Alors que les projets de data centers se multiplient sous l’effet de la montée en charge du cloud et de l’IA, Data4 et APL Data Center publient une analyse de cycle de vie détaillée d’un site de 5 MW. L’objectif : objectiver l’impact environnemental réel de ces infrastructures, au-delà des seuls indicateurs de consommation énergétique.
Une approche environnementale élargie au cycle de vie complet
La question de l’impact environnemental des data centers est souvent abordée sous un angle partiel, focalisé sur la consommation électrique ou l’usage de l’eau en phase d’exploitation. Le livre blanc publié conjointement par Data4 et APL Data Center propose une lecture plus globale, fondée sur une analyse de cycle de vie (ACV) couvrant l’ensemble des étapes : extraction des matières premières, construction, exploitation, maintenance et fin de vie.
Réalisée selon les normes internationales ISO 14040 et 14044, l’étude porte sur un data center hyperscale de 5 MW mis en service en 2023. Elle s’appuie sur des données industrielles détaillées et une modélisation multicritère, intégrant notamment les impacts climatiques, hydriques et liés à l’épuisement des ressources.
Construction et exploitation, deux postes d’impact structurants
L’un des apports majeurs de cette analyse réside dans la répartition des impacts sur l’ensemble du cycle de vie. Sur une durée de vingt ans, la phase d’exploitation représente 48 % de l’empreinte carbone du data center étudié. Mais la phase de production des matériaux et des équipements en concentre à elle seule 39 %.
Les matériaux de construction, en particulier le béton et l’acier, ainsi que les équipements électriques et de secours, constituent une part significative de cet impact amont. Ce constat met en évidence le rôle déterminant des choix de conception et d’ingénierie, bien avant la mise en service du site.
« On ne peut améliorer que ce que l’on mesure de manière exhaustive. L’enjeu est de passer d’une vision partielle à une compréhension scientifique complète de notre impact », explique Linda Lescuyer, Head of Environment & Innovation chez Data4.

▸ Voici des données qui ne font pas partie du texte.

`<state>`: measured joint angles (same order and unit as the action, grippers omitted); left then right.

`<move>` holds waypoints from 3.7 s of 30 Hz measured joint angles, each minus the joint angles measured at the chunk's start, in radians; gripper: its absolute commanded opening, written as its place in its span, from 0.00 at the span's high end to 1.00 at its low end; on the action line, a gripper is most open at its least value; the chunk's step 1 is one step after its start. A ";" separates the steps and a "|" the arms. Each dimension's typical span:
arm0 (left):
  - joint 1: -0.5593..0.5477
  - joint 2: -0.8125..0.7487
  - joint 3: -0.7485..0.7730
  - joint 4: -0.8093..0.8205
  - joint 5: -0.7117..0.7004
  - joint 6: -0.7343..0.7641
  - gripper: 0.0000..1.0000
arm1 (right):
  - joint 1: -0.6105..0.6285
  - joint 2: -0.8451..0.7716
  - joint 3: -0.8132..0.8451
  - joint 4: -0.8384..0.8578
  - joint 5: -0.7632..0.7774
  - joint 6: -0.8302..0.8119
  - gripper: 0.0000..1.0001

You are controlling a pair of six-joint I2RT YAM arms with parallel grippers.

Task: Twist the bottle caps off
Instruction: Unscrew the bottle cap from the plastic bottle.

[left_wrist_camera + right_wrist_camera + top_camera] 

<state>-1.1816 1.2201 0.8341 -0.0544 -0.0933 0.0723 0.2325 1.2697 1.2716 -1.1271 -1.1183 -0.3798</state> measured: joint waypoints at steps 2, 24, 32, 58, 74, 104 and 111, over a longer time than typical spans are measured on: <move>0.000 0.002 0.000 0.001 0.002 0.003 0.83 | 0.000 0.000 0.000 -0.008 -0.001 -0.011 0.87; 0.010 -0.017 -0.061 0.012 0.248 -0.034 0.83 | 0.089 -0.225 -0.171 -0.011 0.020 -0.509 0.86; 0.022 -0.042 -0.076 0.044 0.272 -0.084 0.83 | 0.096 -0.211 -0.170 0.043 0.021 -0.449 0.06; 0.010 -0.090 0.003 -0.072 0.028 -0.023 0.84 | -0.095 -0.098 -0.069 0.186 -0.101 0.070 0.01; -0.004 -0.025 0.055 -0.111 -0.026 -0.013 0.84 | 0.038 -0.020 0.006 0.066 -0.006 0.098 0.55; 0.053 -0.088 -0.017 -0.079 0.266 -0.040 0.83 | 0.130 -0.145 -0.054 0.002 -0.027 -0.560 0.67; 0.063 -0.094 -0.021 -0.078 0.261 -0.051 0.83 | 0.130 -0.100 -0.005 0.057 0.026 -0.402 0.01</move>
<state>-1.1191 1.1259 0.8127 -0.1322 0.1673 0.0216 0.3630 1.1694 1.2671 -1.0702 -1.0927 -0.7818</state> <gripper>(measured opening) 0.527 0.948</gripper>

Eau : un impact principalement indirect
L’étude apporte également un éclairage précis sur la question de l’eau, souvent sensible dans le débat public. La consommation directe du data center analysé représente moins de 0,1 % de l’impact hydrique total. L’essentiel de la pression sur la ressource provient indirectement de la production d’électricité utilisée par les équipements techniques.
Ce résultat souligne l’importance du mix énergétique dans l’évaluation environnementale globale, mais aussi la nécessité de distinguer les impacts directs des impacts indirects, souvent invisibles dans les indicateurs classiques.
L’ACV comme outil d’aide à la décision industrielle
Pour APL Data Center, cette démarche s’inscrit dans une logique de transformation des pratiques de conception. « L’intégration de l’analyse de cycle de vie permet d’identifier les leviers d’action réellement efficaces et de dépasser une approche déclarative de la performance environnementale », souligne Thomas Martin, Deputy CTO et Head of Sustainability & Innovation.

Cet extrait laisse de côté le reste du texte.